BOLOGNA – "Non siamo fanalino di coda". Lo ripete spesso Stefano Antonio Donnarumma, ad del Gruppo Ferrovie dello Stato, intervenendo a RepIdee nell'incontro “Pnrr e cantieri, le Ferrovie crescono?”, intervistato dal vicedirettore di Repubblica, Walter Galbiati. Non siamo fanalino di coda, sostiene, sia per investimenti che per rete, né tantomeno per la puntualità dei treni, spesso al centro di polemiche.
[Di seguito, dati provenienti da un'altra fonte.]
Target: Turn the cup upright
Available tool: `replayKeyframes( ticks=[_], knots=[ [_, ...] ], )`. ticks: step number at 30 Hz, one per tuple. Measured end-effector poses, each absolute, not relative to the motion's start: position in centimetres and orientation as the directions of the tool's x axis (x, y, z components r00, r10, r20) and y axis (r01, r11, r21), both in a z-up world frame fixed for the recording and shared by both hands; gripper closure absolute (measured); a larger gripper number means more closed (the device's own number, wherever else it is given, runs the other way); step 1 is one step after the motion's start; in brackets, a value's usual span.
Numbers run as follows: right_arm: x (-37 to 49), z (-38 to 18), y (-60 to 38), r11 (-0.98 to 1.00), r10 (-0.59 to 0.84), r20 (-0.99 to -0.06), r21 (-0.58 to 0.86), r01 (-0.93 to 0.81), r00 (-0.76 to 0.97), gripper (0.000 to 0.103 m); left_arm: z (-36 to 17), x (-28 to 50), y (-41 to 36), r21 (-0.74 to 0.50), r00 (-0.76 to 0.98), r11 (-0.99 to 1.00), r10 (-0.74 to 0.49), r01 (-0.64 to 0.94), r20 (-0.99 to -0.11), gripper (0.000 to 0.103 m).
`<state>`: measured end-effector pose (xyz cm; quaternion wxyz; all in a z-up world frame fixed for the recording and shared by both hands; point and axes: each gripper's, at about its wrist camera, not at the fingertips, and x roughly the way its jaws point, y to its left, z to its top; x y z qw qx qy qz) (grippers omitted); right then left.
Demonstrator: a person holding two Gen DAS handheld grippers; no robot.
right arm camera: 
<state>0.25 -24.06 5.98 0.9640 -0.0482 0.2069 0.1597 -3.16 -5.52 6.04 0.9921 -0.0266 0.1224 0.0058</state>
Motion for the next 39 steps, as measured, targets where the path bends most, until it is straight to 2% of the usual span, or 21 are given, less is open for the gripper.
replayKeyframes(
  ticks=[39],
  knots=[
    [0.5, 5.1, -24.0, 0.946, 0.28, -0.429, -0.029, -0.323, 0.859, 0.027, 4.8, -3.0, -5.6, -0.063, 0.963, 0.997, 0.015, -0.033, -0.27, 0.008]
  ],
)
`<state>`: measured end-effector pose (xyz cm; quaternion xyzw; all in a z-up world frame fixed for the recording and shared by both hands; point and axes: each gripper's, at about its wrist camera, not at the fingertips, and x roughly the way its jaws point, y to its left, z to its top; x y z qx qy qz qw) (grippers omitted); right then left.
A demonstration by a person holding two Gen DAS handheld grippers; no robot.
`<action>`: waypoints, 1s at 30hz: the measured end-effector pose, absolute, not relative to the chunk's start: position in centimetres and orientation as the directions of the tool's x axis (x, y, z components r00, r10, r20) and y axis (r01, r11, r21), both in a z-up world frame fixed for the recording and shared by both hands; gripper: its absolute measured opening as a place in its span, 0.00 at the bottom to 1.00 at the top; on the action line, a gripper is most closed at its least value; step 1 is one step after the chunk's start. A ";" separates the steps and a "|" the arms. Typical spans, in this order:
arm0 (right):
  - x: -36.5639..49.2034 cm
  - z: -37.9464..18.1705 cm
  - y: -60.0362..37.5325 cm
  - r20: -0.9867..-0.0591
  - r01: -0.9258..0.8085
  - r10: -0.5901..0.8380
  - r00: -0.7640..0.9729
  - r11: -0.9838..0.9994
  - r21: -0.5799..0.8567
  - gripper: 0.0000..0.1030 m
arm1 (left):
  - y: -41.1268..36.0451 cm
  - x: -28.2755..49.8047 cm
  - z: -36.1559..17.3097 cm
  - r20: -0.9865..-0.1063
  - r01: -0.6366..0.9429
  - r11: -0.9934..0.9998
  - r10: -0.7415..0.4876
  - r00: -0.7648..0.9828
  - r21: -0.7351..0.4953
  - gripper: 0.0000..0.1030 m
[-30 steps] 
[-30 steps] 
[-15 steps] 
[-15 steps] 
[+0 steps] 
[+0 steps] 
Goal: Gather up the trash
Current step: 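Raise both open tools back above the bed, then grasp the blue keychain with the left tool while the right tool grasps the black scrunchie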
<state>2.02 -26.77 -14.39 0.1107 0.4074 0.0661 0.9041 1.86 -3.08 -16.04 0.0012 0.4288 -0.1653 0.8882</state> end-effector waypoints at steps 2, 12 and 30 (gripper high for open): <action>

Sugli investimenti e sui fondi Pnrr, ricorda il manager, il gruppo è passato dal gestire 4 miliardi di investimenti all'anno ai 12 miliardi. "Si tratta di quasi tre volte tanto - sottolinea Donnarumma - ma a fine estate arriveremo ai 25 miliardi di spesa previsti. Stiamo raggiungendo gli obiettivi". Il Pnrr, per le Ferrovie, "significa crescita - ha aggiunto - prospetticamente abbiamo messo in pista progettualità e realizzazioni che porteranno i 1.100 chilometri di infrastruttura ad Alta velocità italiana a superare i 2mila chilometri con un incremento di cittadini passeggeri che possono utilizzare l'Alta velocità di circa il 30%". Tra i cantieri più importanti in corso ricorda la Napoli-Bari, che "consentirà di collegare Roma e Bari in tre ore", ha detto. Poi il sottopasso di Firenze, che come quello di Bologna consentirà di "decongestionare" il traffico e "metterlo in sicurezza".